Un gruppo di ricercatori della canadese McGill University, guidati dalla professoressa Veronique Bohbot, ha condotto una serie di studi per verificare i rapporti tra determinate malattie che colpiscono il cervello (in primis l’Alzheimer) e l’uso intenso di navigatori satellitari.
Secondo quanto emerso dagli studi condotti, un uso intensivo di sistemi GPS è correlato ad un più alto rischio di incorrere in problemi di memoria e orientamento spaziale .
In pratica, l’utilizzo dei dispositivi di navigazione incrementerebbe la vulnerabilità delle zone del cervello deputate alla memoria e all’orientamento, in particolare l’ippocampo, non permettendone l’allenamento.
Altri studi avevano già verificato la correlazione tra questa parte del cervello e la capacità di muoversi nello spazio e orientarsi nelle strade: L’Università di Londra aveva per esempio notato che i tassisti ne hanno uno più sviluppato della popolazione costituita dai non-tassisti.
L’uomo, infatti, utilizza per orientarsi due diverse strategie: una, definita “navigazione spaziale”, funziona prendendo punti di riferimento per crearsi mappe cognitive per capire dove ci si trova; l’altra, chiamata impulso-risposta, si basa invece sull’esperienza e sul modo migliore, secondo i tentativi fatti in precedenza, per raggiungere una specifica destinazione.
La prima è quella legata all’ippocampo, la seconda quella che entra maggiormente in gioco con l’utilizzo del navigatore.
Sottoponendo i pazienti a risonanza magnetica si è rilevato che chi usa maggiormente la prima tecnica di orientamento ha, appunto, una maggiore attività (e dimensione) dell’ippocampo, viceversa coloro che si sono completamente affidati ai navigatori ne hanno uno meno sviluppato.
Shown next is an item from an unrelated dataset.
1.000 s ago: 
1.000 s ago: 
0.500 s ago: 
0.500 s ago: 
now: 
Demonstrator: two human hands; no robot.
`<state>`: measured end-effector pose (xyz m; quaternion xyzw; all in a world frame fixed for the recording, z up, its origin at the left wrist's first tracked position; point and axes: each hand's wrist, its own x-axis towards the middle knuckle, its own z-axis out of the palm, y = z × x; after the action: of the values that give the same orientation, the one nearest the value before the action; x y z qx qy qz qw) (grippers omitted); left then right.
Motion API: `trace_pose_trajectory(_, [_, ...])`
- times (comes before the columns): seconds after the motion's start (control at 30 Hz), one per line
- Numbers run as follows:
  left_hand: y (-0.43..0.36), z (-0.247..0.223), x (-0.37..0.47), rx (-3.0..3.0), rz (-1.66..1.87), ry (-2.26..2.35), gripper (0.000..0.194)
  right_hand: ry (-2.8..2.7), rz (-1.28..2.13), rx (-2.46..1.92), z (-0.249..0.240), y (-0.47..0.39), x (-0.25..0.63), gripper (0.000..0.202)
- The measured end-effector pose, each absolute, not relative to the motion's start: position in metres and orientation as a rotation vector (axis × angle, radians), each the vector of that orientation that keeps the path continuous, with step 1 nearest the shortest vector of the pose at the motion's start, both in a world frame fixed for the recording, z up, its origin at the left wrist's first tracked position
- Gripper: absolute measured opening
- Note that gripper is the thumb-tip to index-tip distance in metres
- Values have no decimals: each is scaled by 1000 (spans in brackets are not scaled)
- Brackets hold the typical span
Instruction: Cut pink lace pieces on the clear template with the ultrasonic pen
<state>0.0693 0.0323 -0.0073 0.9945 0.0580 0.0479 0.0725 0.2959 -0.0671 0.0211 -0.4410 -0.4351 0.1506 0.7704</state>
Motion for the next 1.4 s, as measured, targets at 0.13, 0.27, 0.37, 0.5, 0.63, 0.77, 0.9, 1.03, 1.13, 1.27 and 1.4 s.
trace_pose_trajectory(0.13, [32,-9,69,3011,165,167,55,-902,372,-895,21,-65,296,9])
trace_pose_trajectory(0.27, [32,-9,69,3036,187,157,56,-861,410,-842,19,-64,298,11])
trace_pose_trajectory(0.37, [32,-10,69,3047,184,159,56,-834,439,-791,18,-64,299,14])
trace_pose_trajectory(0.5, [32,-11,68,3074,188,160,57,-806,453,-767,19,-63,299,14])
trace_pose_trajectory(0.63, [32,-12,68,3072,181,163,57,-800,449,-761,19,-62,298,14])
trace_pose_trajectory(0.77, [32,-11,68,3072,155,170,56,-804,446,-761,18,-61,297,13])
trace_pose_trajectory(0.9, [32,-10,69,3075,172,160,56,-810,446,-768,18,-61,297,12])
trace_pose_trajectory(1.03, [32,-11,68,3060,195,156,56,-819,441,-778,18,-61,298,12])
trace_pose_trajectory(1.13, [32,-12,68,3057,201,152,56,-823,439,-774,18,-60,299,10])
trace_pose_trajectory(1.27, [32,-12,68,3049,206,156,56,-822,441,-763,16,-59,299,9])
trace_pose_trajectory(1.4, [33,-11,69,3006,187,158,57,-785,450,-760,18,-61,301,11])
Questo comporterebbe il rischio, con la vecchiaia, di atrofia della parte e insorgere di malattie come l’Alzheimer .
Ironia della sorte, proprio in Canada la polizia aveva pensato di dotare i malati di Alzheimer e di altre malattie che mettono a rischio l’orientamento, di braccialetti GPS: progetto in ogni caso abbandonato .
La ricerca universitaria non è tuttavia conclusiva e, anzi, ha sollevato vari dibattiti: innanzitutto perché non è detto che la grandezza dell’ippocampo sia conseguente al suo utilizzo per l’orientamento strategico spaziale, ma potrebbe anche darsi che una maggiore dotazione per quanto riguarda l’ippocampo porti all’impiego di un tipo di orientamento rispetto ad un altro.
In ogni caso, diventare una sorta di zombie spersi per il mondo e affamati di GPS potrebbe avere qualche possibilità di diminuire la qualità del naturale processo di invecchiamento umano. E un avvertimento spassionato mette sul chi vive.